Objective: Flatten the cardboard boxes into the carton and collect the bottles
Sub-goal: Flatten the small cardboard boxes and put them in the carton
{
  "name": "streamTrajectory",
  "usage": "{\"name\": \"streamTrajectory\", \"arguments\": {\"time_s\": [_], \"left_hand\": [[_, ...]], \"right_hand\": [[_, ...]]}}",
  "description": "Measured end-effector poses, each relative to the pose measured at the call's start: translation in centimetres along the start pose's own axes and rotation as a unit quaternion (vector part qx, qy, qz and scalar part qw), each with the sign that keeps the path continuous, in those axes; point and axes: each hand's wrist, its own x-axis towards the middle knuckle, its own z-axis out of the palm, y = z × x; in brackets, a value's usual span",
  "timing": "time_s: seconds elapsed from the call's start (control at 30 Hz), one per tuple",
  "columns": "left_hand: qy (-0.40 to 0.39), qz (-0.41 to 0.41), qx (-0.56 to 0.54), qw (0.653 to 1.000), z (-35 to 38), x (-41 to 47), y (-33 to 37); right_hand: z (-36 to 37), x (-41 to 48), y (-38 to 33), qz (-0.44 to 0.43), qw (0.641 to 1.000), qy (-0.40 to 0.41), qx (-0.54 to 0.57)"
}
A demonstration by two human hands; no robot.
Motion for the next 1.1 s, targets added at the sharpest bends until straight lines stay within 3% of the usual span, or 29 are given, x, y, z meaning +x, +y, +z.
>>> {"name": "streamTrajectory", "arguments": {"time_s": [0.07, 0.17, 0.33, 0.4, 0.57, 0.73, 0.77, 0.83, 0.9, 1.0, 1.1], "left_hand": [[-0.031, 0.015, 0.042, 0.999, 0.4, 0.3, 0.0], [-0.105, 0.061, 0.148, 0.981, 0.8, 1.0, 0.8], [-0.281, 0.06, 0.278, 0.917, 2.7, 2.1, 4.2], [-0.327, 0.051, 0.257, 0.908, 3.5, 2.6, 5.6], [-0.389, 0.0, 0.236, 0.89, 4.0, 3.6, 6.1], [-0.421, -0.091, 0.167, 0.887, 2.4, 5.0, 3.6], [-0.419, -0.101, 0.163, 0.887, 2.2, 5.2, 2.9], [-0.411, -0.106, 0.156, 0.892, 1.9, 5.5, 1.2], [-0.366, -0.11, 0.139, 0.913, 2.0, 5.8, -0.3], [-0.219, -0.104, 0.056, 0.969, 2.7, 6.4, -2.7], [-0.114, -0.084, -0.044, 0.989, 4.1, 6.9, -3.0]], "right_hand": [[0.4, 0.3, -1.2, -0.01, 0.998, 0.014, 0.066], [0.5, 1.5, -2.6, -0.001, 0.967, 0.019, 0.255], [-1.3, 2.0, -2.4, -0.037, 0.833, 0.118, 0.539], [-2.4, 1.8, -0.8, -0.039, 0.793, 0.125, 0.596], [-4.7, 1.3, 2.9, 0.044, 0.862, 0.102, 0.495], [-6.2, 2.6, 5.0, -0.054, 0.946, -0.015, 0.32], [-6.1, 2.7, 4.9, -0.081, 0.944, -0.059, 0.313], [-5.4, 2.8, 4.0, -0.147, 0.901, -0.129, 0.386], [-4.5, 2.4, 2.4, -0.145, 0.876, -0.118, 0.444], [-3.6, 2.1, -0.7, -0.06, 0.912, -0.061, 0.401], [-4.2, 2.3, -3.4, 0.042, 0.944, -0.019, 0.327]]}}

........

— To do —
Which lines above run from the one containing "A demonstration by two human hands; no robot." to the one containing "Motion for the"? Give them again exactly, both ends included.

— Output of the exercise —
A demonstration by two human hands; no robot.
Motion for the next 1.1 s, targets added at the sharpest bends until straight lines stay within 3% of the usual span, or 29 are given, x, y, z meaning +x, +y, +z.

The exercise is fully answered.